Hi all,
I have a basic question. I was playing with [RA-prospect theory model](https://github.com/CCS-Lab/hBayesDM/blob/master/commons/stan_files/ra_prospect.stan, code and data follow) and I’m getting a correlation between my fitted parameters (see Fig.
). I have no or very little experience with this, so I would have several questions and would be very grateful for advice and explanations:- I have been reading other posts (eg., Infinite location parameter warning and correlated parameters, Reducing correlation between parameters of the posterior distribution, …) but I guess I need a bit more explanation and help.
What I am looking at and what I’m plotting here are the correlations of means of the estimated parameters. A naive question is, is this the same correlation as which would be between the parameters (ie. if I take the distribution of parameters for each subject and look at correlations within a subject)? Why/why not? Where would be the difference?
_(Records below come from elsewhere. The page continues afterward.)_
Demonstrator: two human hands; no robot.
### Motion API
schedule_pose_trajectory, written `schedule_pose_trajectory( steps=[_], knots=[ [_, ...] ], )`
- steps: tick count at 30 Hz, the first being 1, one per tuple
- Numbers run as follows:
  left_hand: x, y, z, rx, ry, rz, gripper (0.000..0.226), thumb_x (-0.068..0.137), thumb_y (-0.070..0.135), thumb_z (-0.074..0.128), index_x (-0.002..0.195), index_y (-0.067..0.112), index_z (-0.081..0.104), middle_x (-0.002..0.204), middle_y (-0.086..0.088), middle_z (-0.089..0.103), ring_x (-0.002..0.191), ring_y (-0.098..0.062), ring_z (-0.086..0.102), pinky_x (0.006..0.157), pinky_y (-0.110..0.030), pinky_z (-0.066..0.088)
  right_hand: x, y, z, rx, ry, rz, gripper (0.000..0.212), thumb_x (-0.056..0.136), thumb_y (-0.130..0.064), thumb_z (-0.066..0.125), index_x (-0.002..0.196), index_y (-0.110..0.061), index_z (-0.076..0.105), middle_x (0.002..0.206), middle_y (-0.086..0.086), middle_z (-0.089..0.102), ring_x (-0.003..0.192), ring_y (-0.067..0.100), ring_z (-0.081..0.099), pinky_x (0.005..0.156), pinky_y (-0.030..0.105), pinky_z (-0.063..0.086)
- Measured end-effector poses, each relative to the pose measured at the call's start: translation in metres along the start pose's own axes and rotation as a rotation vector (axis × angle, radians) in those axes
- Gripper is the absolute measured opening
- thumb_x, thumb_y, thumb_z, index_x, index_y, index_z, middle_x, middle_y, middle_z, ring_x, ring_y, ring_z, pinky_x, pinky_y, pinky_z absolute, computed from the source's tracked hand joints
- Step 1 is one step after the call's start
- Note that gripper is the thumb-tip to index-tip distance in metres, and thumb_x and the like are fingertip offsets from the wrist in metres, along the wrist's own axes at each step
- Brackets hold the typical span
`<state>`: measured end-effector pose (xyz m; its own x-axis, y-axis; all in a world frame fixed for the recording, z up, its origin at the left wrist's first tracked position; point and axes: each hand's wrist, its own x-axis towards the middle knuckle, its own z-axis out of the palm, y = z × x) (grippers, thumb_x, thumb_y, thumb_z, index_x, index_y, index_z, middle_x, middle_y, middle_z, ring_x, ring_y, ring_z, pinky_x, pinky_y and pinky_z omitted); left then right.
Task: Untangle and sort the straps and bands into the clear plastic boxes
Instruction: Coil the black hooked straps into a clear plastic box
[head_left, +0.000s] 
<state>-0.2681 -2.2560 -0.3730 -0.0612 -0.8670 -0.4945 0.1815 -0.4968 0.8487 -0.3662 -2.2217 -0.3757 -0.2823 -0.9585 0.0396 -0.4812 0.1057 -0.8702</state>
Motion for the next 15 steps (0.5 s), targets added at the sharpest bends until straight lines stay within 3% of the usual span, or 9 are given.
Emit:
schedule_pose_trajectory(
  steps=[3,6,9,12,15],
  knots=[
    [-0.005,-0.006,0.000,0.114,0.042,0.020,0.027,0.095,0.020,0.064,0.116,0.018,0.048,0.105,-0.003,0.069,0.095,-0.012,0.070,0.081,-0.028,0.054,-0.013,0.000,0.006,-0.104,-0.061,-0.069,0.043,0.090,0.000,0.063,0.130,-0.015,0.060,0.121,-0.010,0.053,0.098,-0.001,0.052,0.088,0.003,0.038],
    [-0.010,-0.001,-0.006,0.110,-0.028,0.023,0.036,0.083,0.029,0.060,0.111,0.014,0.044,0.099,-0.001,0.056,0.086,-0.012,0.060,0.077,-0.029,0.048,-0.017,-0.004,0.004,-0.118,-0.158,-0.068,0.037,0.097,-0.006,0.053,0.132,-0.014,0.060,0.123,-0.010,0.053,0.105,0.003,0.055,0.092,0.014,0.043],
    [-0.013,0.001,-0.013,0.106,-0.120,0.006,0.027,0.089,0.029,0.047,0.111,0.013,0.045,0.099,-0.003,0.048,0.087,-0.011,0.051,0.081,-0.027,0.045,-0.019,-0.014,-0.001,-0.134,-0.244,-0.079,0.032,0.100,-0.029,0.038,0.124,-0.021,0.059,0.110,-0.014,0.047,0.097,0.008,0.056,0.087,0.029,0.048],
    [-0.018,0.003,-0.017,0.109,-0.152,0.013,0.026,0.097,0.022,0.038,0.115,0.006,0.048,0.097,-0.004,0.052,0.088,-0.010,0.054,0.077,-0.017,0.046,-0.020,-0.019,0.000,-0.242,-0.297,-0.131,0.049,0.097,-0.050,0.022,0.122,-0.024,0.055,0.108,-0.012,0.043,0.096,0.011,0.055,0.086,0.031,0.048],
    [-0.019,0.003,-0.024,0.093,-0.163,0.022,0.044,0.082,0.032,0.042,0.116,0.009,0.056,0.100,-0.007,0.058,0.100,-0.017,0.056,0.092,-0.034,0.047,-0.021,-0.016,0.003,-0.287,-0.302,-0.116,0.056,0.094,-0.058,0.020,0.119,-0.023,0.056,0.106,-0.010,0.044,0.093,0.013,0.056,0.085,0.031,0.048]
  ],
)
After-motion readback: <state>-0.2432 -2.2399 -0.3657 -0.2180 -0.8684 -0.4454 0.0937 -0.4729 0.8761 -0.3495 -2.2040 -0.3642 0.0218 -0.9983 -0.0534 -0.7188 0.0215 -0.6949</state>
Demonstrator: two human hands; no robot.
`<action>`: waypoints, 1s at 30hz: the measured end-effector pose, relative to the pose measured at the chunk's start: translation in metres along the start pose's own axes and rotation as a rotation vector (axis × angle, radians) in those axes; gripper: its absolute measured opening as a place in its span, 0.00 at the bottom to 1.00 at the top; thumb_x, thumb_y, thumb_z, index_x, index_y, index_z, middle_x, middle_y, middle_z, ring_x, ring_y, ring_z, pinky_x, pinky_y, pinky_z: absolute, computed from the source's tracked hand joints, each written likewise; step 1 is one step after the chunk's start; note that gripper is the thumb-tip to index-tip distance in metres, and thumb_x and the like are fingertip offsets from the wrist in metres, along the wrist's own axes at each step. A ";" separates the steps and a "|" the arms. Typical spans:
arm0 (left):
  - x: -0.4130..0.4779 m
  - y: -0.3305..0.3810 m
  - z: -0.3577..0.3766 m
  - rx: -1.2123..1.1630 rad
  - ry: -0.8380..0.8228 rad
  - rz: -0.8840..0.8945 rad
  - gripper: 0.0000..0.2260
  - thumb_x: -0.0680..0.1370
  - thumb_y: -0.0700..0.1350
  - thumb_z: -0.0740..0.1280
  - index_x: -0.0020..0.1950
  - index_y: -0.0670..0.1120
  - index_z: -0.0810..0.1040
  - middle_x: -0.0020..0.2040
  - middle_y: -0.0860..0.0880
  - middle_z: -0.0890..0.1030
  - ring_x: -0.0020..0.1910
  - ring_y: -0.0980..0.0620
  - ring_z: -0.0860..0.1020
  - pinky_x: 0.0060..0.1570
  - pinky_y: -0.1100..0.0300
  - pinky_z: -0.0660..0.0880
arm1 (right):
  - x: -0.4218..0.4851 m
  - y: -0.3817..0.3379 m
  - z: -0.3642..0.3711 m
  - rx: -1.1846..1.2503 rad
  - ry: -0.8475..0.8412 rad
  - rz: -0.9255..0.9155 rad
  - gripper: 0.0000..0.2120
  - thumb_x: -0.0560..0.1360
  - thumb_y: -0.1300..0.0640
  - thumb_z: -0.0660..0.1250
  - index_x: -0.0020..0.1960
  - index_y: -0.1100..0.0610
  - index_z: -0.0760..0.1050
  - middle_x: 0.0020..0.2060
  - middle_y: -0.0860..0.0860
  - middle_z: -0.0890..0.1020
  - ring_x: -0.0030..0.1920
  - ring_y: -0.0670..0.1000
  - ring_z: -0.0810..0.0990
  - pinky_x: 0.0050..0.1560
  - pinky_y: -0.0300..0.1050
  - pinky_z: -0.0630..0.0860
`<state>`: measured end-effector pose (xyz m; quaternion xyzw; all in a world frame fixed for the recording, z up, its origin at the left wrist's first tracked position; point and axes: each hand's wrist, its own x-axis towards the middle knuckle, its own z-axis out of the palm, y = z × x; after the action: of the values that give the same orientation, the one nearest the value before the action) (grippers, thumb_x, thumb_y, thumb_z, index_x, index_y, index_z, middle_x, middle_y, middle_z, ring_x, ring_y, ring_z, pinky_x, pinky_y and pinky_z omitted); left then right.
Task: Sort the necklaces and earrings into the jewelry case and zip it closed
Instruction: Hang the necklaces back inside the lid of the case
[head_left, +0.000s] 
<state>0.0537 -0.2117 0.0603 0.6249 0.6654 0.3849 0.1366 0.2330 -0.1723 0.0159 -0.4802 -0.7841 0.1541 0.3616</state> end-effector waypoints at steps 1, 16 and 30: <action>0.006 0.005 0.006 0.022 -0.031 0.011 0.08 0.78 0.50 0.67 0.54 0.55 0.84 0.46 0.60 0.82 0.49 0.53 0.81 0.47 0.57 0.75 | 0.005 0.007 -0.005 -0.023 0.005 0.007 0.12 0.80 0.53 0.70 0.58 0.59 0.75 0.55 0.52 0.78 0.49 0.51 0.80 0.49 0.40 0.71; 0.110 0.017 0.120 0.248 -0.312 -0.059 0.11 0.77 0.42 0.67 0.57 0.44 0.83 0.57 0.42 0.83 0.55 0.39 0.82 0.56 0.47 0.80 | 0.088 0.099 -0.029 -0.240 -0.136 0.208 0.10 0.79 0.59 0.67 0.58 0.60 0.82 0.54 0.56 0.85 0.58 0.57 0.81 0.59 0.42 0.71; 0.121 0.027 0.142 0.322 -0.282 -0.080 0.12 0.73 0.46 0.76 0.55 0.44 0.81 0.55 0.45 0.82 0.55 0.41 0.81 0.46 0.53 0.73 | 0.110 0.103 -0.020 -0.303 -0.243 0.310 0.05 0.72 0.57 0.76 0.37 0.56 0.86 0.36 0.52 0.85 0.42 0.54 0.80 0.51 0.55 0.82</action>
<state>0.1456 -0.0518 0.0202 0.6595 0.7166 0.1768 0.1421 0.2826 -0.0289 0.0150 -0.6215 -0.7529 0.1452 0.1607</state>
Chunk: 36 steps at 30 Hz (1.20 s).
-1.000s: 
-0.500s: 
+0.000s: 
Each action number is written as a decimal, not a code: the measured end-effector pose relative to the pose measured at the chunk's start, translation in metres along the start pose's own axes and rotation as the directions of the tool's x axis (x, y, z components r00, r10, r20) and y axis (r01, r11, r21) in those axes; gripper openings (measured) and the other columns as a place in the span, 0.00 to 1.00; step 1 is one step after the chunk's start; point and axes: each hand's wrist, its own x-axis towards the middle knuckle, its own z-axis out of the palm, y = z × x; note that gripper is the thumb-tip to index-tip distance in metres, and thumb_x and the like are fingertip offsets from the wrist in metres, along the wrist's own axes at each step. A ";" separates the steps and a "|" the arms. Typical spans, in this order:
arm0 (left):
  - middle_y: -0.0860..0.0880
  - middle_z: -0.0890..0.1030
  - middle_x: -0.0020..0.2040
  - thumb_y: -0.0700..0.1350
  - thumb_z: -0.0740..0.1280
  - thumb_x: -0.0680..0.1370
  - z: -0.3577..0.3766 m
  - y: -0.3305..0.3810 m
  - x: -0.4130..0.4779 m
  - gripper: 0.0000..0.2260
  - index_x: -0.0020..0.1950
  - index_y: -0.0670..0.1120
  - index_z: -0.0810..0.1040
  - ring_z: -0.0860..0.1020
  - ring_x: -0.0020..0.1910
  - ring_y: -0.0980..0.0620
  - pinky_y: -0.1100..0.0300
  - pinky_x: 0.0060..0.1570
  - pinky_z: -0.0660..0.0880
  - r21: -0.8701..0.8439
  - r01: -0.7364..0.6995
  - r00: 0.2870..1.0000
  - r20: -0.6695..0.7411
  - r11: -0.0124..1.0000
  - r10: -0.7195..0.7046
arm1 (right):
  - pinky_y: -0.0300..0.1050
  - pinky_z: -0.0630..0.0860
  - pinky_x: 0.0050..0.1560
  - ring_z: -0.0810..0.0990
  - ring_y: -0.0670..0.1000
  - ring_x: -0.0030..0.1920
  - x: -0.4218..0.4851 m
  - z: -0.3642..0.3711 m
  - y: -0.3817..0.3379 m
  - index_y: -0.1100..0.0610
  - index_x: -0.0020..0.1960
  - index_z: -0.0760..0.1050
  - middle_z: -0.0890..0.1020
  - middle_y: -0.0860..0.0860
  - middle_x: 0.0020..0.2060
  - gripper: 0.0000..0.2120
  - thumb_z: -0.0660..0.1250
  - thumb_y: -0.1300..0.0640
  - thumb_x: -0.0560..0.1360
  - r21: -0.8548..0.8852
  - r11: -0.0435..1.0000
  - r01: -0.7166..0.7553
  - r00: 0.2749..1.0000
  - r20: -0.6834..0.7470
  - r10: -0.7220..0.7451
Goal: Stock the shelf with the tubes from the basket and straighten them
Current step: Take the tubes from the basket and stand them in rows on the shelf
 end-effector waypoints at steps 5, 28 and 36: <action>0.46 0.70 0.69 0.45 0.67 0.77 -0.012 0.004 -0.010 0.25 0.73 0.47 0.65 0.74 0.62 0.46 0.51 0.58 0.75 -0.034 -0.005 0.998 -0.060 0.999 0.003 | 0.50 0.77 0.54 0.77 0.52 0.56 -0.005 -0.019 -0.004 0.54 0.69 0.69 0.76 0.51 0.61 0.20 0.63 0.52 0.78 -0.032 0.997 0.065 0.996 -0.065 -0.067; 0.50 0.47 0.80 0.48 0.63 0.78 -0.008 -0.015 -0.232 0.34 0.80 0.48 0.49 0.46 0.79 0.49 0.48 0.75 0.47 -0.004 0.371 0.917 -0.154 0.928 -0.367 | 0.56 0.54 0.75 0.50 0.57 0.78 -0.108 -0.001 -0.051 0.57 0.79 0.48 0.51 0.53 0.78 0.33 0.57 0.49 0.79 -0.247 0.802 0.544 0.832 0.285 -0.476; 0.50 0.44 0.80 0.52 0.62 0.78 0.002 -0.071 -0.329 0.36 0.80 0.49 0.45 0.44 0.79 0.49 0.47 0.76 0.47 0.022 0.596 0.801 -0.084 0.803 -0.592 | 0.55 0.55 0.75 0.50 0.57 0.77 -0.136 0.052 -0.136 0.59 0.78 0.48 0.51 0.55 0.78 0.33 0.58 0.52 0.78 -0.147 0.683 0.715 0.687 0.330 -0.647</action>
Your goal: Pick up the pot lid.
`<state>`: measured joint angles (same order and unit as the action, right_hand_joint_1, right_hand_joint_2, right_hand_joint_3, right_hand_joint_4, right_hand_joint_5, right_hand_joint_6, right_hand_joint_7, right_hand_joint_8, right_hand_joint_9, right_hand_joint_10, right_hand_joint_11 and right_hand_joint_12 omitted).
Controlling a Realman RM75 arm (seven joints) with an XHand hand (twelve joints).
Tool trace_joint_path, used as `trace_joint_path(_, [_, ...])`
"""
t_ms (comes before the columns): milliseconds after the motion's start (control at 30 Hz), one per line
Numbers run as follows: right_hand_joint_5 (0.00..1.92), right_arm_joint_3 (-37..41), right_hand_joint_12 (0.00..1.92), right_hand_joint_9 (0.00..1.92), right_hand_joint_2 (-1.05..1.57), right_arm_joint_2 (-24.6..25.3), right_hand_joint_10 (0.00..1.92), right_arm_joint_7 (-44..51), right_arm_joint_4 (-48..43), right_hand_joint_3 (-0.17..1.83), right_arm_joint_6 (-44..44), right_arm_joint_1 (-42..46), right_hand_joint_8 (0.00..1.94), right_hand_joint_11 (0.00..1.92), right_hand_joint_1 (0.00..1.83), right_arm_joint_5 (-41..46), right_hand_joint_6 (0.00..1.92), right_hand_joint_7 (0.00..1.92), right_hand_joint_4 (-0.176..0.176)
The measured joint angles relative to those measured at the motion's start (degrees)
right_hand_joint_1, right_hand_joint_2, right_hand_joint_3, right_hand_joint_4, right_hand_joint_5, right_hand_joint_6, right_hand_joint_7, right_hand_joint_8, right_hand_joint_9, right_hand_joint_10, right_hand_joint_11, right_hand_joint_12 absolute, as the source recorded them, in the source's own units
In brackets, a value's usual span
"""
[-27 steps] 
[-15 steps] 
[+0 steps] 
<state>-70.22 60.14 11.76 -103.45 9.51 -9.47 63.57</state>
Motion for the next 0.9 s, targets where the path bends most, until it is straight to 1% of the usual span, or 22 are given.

Second question would be, what does it mean if the correlation gets more significant if I include more samples? See Fig.
Btw. I’m seeing that eg. \rho and \tau have nice and clear exponential dependency. See points bellow. The plots are just illustrative.
- What was proposed by several people were three things:
A) reparametrise the equation so that the correlation is removed (do some math transformation, as in the first post) – that I am unable to do since the equation I’m fitting is quite complex:
sv = \text{gain}^\rho - \lambda \cdot \text{loss}^\rho,
followed by:
y = \frac{e^{\tau(sv-c^\rho)}}{1+e^{\tau(sv-c^\rho)}},
where parameters are \tau inverse temperature, \lambda loss aversion coefficient, \rho risk aversion coefficient; and c being some given constant, and gains, losses the inputs.
B) To try to estimate the correlation within STAN and then account for it. Here I’d have two questions – how to do that (in STAN, pySTAN) and if I have it, how to use it – what will it tell me and how should I interpret it?
C) To try to use different priors, eg. multinominal/multigaussian. Here I’d have also two questions – how do I select my priors? How should I create them? And then how and why does it work? If I have any correlation of the parameters left after this, does that mean that actually the parameters are correlated or does it still mean that maybe my model is wrong?
Note: I’m checking convergence of the parameters (n_eff, Rhat, divergence, tree_depth), all are ok.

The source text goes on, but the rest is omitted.